Fonte: http://gaianews.it/s...seid-58398.html
Secondo una ricerca dell’University of Florida Health (UF), il meccanismo che durante prestazioni elevate porta gli atleti ad avvertire il caratteristico ‘bruciore’ muscolare da sforzo risulterebbe essere il vero responsabile di ciò che porta le persone affette dalla cosiddetta ‘Sindrome da stanchezza cronica’ a sentirsi esausti nello svolgimento delle attività quotidiane più comuni.
Pubblicato nel numero di febbraio della rivista Pain, lo studio mostra che responsabili sarebbero i percorsi neurali che trasmettono le sensazioni di affaticamento al cervello e che nei pazienti affetti da fatica cronica funzionerebbero – paradossalmente – ‘troppo bene’.
Diciamo subito che la definizione ‘Sindrome da stanchezza cronica’ o – come veniva finora definita – dall’acronimo CFS (Chronic Fatigue Syndrome) è stata ufficialmente archiviata da una commissione dell’Istituto di Medicina (IOM) della National Academy of Sciences degli Stati Uniti, presieduta da Peter Rowe, direttore del Johns Hopkins Children’ Center di Baltimora, Maryland.

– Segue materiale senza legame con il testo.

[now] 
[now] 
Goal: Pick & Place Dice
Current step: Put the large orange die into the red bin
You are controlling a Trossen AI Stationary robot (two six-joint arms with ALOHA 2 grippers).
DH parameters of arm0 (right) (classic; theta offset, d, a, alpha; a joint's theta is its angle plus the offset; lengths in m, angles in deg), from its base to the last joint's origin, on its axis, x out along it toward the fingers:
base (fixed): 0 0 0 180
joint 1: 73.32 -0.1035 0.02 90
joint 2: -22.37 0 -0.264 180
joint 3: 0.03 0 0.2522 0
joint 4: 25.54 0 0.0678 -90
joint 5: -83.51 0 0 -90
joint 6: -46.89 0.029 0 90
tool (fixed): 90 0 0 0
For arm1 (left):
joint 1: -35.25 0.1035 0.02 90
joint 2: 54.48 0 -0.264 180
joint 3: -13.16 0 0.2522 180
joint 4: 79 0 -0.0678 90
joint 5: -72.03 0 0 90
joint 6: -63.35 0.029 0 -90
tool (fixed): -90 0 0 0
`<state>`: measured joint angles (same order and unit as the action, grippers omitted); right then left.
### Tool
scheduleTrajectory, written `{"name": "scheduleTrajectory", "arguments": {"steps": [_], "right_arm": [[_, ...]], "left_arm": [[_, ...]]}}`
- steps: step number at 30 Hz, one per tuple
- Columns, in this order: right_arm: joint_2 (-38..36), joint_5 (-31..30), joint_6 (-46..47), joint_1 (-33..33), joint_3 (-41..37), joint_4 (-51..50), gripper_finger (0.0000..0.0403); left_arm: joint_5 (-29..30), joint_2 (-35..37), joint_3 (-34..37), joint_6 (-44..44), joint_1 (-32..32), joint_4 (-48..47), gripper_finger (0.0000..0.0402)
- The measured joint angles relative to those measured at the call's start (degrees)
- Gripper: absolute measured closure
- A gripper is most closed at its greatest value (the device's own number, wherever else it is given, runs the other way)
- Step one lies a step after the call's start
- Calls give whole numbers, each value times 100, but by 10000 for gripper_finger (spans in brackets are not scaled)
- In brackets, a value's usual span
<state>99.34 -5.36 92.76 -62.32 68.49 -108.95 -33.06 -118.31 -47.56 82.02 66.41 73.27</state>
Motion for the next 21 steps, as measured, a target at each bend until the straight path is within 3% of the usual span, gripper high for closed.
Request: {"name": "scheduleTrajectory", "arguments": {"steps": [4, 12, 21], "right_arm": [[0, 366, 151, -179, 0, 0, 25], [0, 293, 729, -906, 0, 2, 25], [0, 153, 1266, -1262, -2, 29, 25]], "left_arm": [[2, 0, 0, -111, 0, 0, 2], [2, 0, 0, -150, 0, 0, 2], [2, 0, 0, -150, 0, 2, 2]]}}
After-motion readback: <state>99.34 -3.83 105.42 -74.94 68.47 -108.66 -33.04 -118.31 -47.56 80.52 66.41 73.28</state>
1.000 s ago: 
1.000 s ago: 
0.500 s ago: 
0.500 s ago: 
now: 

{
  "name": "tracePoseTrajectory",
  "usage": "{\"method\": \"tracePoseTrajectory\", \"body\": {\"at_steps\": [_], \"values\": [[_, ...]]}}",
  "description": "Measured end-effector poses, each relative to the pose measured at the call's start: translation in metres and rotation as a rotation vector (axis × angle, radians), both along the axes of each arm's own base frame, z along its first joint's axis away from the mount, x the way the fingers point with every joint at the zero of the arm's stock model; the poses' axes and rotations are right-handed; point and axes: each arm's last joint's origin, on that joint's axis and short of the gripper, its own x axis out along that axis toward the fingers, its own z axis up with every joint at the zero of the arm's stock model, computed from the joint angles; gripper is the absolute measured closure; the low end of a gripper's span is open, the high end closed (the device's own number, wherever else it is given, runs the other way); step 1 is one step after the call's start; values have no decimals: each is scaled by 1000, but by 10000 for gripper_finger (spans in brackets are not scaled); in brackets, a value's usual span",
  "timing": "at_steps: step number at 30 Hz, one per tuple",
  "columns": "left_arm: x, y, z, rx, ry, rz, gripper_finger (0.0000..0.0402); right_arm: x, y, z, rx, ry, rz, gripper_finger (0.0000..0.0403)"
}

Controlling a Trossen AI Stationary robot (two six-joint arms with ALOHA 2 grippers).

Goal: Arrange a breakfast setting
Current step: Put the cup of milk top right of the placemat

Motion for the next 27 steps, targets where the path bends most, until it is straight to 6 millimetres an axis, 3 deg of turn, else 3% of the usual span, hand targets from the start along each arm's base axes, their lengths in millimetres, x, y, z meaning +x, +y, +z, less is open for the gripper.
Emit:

Gli studiosi hanno ritenuto opportuno definire ex novo questa malattia, ribattezzandola SEID (Systemic exertion intolerance disease o malattia da intolleranza sistemica allo sforzo) dato che, secondo loro, la definizione di sindrome da fatica cronica ‘ha reso un cattivo servizio ai pazienti’, perchè troppo spesso associata ad altre patologie e anche perchè ‘stigmatizzante e banalizzante’ e, infine, perché ‘non descrive con precisione le caratteristiche principali della malattia’.
I risultati dello studio dell’UF forniscono anche, per la prima volta, la prova che i muscoli contribuiscono alla percezione della stanchezza.
I ricercatori si sono concentrati sul ruolo svolto nella malattia dai metaboliti muscolari, tra cui l’acido lattico e l’adenosina trifosfato o ATP.
Lo studio sembra aver dimostrato per la prima volta che i metaboliti rilasciati durante un esercizio fisico dai muscoli sembrano attivare i percorsi neurali fino al cervello.
Inoltre, pare che queste vie appaiano molto più sensibili nei pazienti con SEID rispetto alle persone sane, cosa mai testata fino ad oggi.
A confermare questi risultati è il dr Roland Staud, professore di Reumatologia e Immunologia clinica del Collego di Medicina dell’UF, che è anche l’autore principale della ricerca.
Per la sperimentazione, Staud e il co-autore Michael E. Robinson, professore di Psicologia clinica della stessa UF, hanno reclutato 39 pazienti affetti da SEID e 29 soggetti sani.
Ai partecipanti è stato fatto indossare un bracciale per la misurazione della pressione arteriosa e quindi sono stati invitati ad azionare un dinamometro, stringendolo al massimo della loro capacità per il maggior tempo possibile.
Alla fine dell’esercizio, il bracciale veniva gonfiato per mantenere nell’avambraccio, prima che venissero eliminati dal sistema cardiocircolatorio, i metaboliti prodotti dallo sforzo. Questi quindi hanno continuato a trasmettere al cervello, mediante i percorsi neurali, messaggi di affaticamento e di dolore.
Mantenendo i bracciali gonfiati, è stato poi valutato il livello della stanchezza e del dolore a intervalli di 30 secondi, riscontrandoli in entrambi i gruppi di partecipanti, ma ad un livello molto più elevato nei pazienti con SEID.
Dopo 30 minuti, l’esercizio è stato fatto ripetere sull’altro braccio, senza bracciale.
In questa seconda fase, tutti e due i gruppi hanno sperimentato la fatica, ma la sensazione di fatica negli affetti da SEID si presentava molto più bassa rispetto al primo esperimento in cui i metaboliti erano rimasti nell’avambraccio.
“Dallo studio è emersa l’importanza delle vie neurali nel ruolo svolto dalla fatica legata all’esercizio muscolare”, afferma Staud.
“Nei vari studi condotti sul dolore relativo a queste sindromi complesse, abbiamo scoperto che sono sempre coinvolti sistema nervoso centrale e periferico”, ribadisce Robinson.
Staud si prefigge ora di tentare qualche via per instaurare un trattamento, conducendo peraltro studi di brain-imaging sui pazienti con SEID.